Pour les Von Pariahs, autant dire que l’histoire aurait pu ne jamais dépasser le premier chapitre. Il n’est jamais simple de se faire un nom et une place au soleil dans un pays qui n’aime que trop rarement sa pop. Sauf que récemment, les choses se sont mises à changer, et plutôt dans le bon sens. Oui, la France de la pop commence à avoir de la gueule. Libé parle de Lescop, Canal + invite Aline et même Laurent Ruquier s’intéresse à Granville. La pop, le rock et l’electro sont dignement représentés chez nous. Bref, la France a plus d’un incroyable talent, et cela commence à se savoir au-delà d’un petit cercle d’initiés. Sauf que voilà, tout cela demeure somme toute assez gentillet, et c’est là qu’interviennent les Von Pariahs. Ces nantais viennent d’ailleurs, d’un ailleurs plus menaçant, moins séduisant au premier coup d’oreille. Plus sombre, plus intense, plus rock et plus violent. Plus anglophile, aussi.

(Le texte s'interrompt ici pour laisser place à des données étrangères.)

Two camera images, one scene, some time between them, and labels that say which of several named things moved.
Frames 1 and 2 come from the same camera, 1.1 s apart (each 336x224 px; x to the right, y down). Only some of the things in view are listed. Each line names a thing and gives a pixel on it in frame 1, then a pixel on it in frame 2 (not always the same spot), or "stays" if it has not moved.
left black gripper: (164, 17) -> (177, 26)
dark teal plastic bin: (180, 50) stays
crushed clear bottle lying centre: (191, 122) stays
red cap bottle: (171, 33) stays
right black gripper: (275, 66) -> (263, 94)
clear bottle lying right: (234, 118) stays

Si Granville veut « tout recommencer à Jersey », l’ironie du sort veut que pour le chanteur des Pariahs, Sam Sprent, tout ait commencé sur cette même petite île anglo-normande. On les devine enfants des années 90, biberonnés à Nevermind. Imaginez un groupe composé de Beavis, Butt-Head, Wayne Campbell et Garth Algar, le tout chaperonné par Gang Of Four. « Mesdames et messieurs, les Von Pariahs ! » Des fans des Talking Heads et de punk en général. Des gamins dévorés par l’envie de faire du bruit, des parias. Parce que faire un tel bruit, de par chez nous, c’est forcément être regardé de travers. Ce ne sont pas les Catholic Spray et Frustration, autres grands fouteurs de merde hexagonaux, qui vous diront le contraire.

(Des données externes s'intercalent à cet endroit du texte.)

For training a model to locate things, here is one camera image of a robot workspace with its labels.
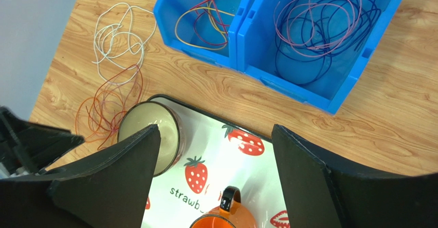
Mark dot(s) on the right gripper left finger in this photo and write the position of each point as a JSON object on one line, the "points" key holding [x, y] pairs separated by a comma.
{"points": [[106, 189]]}

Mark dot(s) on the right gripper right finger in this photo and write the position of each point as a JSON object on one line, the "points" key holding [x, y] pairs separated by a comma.
{"points": [[324, 189]]}

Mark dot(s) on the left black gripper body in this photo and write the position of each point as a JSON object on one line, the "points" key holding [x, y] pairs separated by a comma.
{"points": [[28, 148]]}

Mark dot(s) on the beige ceramic bowl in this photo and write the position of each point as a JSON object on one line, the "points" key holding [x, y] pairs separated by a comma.
{"points": [[159, 132]]}

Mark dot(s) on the orange transparent mug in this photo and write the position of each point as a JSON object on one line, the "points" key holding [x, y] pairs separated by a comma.
{"points": [[229, 214]]}

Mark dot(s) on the strawberry print tray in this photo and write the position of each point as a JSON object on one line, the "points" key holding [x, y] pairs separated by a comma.
{"points": [[218, 154]]}

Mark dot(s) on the right blue plastic bin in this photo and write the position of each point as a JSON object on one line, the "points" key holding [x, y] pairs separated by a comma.
{"points": [[313, 51]]}

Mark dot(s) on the blue plastic bin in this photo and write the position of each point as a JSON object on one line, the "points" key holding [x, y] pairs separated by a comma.
{"points": [[313, 51], [206, 30]]}

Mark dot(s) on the left blue plastic bin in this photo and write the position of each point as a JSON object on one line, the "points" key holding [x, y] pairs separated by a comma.
{"points": [[206, 30]]}

Hidden Tensions porte mal son titre. Rien ici ne semble planqué sous le tapis. Les refrains sont des hymnes (« Still Human » et ses cris macabres), les riffs sont dignes des plus grands (on pense aux Pistols aussi bien qu’à Queen, qui dit mieux ?) et la production ne fait pas dans la demi mesure : tout ici est cradingue, mais un cradingue taillé pour les stades. « » est le morceau le plus emblématique de ce premier album, quelque part entre les Strokes (les Von Pariahs ont le même potentiel générationnel) et Joy Division (la même approche du chant, sec et tranchant). Nés sur scène et pour la scène (les chanceux présents à leur concert lors des dernières Transmusicales pourront en témoigner), les six Pariahs ne prennent le temps de la pop que l’espace d’un titre, « ». Pour le reste, c’est un uppercut. Et ça va vite. Et ça laisse le nez et le cœur en sang.

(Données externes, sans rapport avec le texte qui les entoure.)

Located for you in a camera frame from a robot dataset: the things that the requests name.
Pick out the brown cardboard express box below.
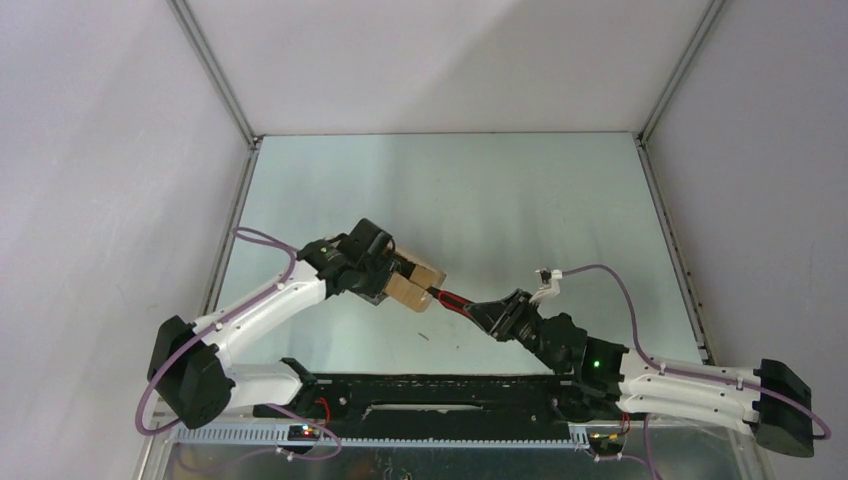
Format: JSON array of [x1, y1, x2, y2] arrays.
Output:
[[383, 247, 446, 313]]

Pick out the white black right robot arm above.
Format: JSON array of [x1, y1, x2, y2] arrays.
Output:
[[454, 290, 815, 458]]

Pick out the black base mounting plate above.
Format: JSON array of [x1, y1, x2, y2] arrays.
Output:
[[279, 358, 624, 439]]

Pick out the aluminium frame post right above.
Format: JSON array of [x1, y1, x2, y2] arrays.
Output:
[[635, 0, 729, 146]]

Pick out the grey cable duct rail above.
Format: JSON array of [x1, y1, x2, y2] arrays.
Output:
[[172, 423, 589, 449]]

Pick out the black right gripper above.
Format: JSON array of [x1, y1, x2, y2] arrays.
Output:
[[463, 290, 564, 375]]

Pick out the red black utility knife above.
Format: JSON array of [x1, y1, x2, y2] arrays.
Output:
[[427, 286, 473, 320]]

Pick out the aluminium frame post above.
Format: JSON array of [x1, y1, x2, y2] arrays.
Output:
[[167, 0, 260, 150], [635, 0, 729, 146]]

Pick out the aluminium frame post left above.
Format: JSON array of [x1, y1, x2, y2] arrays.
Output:
[[167, 0, 260, 150]]

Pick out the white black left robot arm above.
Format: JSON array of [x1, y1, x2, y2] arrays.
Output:
[[135, 218, 398, 436]]

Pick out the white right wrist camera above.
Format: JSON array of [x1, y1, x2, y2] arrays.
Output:
[[529, 268, 563, 305]]

Autant le dire tout de suite, Hidden Tensions n’est pas en soi un album accueillant. Bien loin de la pop d’inspiration « plages et jolies filles », les Von Pariahs signent au contraire le témoignage un peu glauque d’une adolescence enterrée. Bien sûr, chacun sera libre d’y entendre ce qu’il souhaitera. Chacun sera libre d’y voir au contraire un brûlot dont la seule inspiration se situe dans le volume (11) de l’ampli Fender. Mais derrière la simplicité de façade (faire du bruit), on devine un groupe mettant sur bande ses frustrations, ses colères, ses désirs, et au passage, annonçant un ambitieux dessein. « La même chose que chaque nuit, Minus. Tenter de conquérir le monde !» Ce que toute cette année, et toute l’année prochaine, nos petits prodiges s’échineront à faire. Tourner, encore et toujours. On les a vus à la Cigale, prestigieuse salle parisienne. On les a également vu dans des rades pourris. Et c’est le même concert : pas d’embourgeoisement ici, les Pariahs seront toujours des Pariahs. Et l’urgence est telle qu’on ne serait pas étonné de classer leur deuxième album dans notre top de l’année prochaine.